EBITDA stands for Earnings Before Interest, Taxes, Depreciation, and Amortisation. It’s a financial metric used to evaluate the operating profitability of a business — excluding financing, tax structures, and non-cash accounting charges.
In the dental world, EBITDA is commonly used by brokers, banks, and buyers to value a practice — by estimating the recurring profit available before tax and debt.
Why EBITDA Matters for Dental Practice Owners
EBITDA helps standardise performance — making it easier to:
- Benchmark against other practices (regardless of tax or funding structure)
- Understand operational profitability before drawings or tax
- Prepare for valuation or sale using industry-standard methods (e.g. 5× EBITDA)

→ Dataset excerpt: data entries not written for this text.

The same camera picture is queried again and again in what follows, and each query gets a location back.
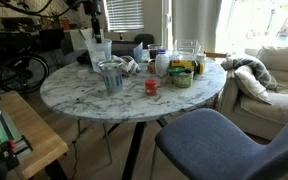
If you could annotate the green plastic lid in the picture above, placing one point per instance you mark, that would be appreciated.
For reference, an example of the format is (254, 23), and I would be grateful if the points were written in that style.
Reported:
(175, 69)

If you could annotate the patterned throw blanket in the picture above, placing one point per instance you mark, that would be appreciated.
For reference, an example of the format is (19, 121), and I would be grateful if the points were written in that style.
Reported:
(260, 71)

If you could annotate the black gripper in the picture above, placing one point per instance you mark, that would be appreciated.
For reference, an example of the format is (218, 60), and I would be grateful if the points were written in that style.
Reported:
(94, 6)

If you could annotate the red capped sauce bottle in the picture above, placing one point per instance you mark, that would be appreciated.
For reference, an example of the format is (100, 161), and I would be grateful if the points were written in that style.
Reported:
(119, 36)

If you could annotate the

- Compare true earnings potential across multi-site groups
Example:
Your practice shows £156K in net profit after depreciation and loan interest.
But when adjusted to EBITDA (adding back depreciation, interest, etc.), the practice shows £212K EBITDA — and could be valued at ~£1.06M using a 5× multiple.
How Is EBITDA Calculated?
| Formula | Description |
| EBITDA = Net Profit + Interest + Taxes + Depreciation + Amortisation | Strips away financing and non-cash expenses to show core business profit |
In dental practices, further adjustments may be needed — called “EBITDA Addbacks” — to reflect owner salary, one-off costs, or non-operational expenses.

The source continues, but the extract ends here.